6 Responses to “I had to check the date to make sure it wasn’t April Fool’s day – you won’t believe this one!!”

  1. August 12, 2009 at 9:06 PM

    OK folks, I can’t make this crap up. Read on and let me know what you think.

    August 8, 2009 Saturday


    HEADLINE: A chill rushes over youth sports — New Springville LL lawsuit settlement could discourage current and potential volunteers


    The headline in Tuesday’s Advance read “Little League out 125Gs for bad slide.”

    The story said that Meiers Corners resident Jean Gonzalez had agreed to settle a lawsuit in which she contended her son, Martin, then 12, tore his meniscus and ligaments in his right knee in a New Springville Little League game because he wasn’t taught how to slide properly.

    As expected, phone calls and e-mails followed, including one from Brooklyn and another from New Jersey.

    “This is nuts” the New Jersey e-mailer began before recounting how he still has a scar on his face from a Little League game. His father’s response: “Put a Band-aid on it and get back in there.”

    The New Springville LL settlement has an ominous tone. It has to give anyone connected with youth sports – any sports program, really – cause for concern.

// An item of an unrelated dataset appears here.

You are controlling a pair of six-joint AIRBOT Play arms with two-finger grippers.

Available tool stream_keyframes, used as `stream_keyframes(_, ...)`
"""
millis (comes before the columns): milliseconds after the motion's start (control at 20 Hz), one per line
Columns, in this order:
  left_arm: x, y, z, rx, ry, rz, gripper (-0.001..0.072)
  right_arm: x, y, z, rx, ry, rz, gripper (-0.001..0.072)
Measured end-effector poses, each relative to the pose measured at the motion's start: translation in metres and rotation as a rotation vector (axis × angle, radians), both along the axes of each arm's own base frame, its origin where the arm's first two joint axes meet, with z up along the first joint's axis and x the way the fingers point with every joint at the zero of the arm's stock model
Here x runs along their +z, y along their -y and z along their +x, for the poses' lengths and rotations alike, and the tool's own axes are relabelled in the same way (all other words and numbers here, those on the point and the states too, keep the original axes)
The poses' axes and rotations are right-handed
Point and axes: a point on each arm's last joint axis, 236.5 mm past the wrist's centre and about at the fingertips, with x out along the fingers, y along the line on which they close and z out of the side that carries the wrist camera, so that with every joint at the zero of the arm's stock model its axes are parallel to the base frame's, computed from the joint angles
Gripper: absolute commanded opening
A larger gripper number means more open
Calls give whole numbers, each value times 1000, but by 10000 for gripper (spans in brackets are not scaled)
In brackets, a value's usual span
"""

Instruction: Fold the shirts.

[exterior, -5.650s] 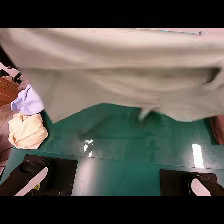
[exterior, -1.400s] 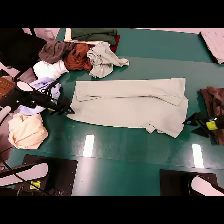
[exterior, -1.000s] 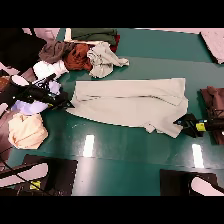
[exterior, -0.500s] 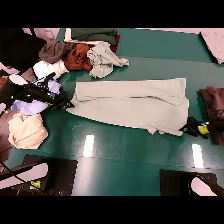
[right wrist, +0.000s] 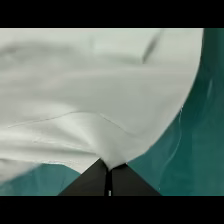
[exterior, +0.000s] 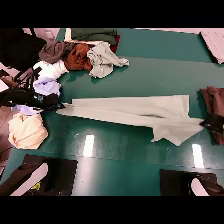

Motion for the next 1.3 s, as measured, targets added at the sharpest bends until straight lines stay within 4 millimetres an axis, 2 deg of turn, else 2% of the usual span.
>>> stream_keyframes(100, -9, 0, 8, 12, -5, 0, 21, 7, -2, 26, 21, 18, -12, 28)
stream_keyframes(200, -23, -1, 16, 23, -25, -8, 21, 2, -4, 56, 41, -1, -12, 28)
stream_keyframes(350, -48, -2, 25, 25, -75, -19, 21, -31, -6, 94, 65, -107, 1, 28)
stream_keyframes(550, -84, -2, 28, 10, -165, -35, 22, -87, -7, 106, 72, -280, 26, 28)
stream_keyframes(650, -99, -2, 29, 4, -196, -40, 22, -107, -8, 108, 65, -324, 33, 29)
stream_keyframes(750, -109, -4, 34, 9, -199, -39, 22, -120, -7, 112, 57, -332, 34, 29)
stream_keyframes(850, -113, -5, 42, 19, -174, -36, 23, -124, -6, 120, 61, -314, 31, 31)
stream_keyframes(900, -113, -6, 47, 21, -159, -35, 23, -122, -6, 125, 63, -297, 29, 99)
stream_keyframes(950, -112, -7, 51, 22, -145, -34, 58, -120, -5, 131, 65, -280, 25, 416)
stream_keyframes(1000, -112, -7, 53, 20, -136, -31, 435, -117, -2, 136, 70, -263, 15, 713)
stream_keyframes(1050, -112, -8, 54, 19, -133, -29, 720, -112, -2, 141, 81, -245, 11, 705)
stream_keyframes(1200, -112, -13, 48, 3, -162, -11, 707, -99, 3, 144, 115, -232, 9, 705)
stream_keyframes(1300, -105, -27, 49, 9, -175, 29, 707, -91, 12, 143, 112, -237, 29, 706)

    “Am I putting my house, my paycheck, my 401K in jeopardy by serving my community’s youth?”

    “Are those hold-harmless waivers which parents sign worthless?”

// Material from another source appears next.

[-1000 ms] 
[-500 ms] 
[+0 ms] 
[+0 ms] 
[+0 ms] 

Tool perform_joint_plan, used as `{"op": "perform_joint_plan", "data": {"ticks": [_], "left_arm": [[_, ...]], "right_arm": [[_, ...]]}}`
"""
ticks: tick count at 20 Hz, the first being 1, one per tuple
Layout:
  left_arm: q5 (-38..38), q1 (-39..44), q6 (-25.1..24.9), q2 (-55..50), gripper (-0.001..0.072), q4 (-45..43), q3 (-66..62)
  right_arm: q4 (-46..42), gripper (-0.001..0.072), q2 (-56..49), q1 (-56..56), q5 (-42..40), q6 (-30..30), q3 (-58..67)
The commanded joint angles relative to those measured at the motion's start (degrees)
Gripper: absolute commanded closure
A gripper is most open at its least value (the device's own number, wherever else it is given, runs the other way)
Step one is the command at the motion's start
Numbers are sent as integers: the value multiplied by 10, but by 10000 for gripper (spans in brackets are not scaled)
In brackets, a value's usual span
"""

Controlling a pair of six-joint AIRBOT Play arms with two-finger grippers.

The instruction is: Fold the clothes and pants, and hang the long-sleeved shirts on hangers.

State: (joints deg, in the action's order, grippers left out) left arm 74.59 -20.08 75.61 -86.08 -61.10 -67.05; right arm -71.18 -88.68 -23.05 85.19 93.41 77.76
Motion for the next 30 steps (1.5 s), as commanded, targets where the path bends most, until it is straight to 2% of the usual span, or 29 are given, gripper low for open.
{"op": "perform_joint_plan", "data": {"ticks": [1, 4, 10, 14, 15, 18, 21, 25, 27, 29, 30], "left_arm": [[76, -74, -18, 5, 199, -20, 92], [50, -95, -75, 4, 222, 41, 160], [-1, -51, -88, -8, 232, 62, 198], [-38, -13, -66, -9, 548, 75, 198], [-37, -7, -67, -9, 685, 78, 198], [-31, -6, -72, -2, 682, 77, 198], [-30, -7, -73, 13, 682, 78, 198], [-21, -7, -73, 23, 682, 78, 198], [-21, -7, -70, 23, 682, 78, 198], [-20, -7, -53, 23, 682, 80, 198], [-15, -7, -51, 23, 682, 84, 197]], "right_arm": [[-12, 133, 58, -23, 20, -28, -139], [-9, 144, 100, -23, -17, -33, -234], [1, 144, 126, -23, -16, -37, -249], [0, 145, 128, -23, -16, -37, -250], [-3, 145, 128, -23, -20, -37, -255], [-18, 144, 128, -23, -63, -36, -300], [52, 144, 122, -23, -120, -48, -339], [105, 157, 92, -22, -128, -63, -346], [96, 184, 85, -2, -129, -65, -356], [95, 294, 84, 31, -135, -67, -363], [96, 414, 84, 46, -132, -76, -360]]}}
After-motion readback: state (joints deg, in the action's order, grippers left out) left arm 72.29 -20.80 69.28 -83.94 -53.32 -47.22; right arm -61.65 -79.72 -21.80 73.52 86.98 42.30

    Yes, most leagues have liability insurance, but if a settlement is for more than the liability covered by the insurance policy, league personnel are responsible for the excess. In this case, Leigh Bernstein, the boy’s manager; an unidentified first-base coach, John Doe, were named in the suit, and even League president Luis Mojica could be held liable.

    “The league had been out of the loop – we hadn’t heard anything – for a year,” Mojica said yesterday.

    “We had no idea what was going on. We were shocked when we saw the story in the Advance.”

    So was LL District Commissioner Bill Panzella.

    “Unless there’s something I don’t know about, I don’t see Little League losing this case if it had gone to trial,” Panzella said, then added: “This settlement opens a Pandora’s Box.”

    A Pandora’s Box in Little League where regardless of a player’s ability, Little League national rules require each player to play two innings and get at least one at-bat in every game.

    A friend of mine recounted an incident from a few years ago involving a girls’ softball player who wasn’t really good enough yet to be on the field.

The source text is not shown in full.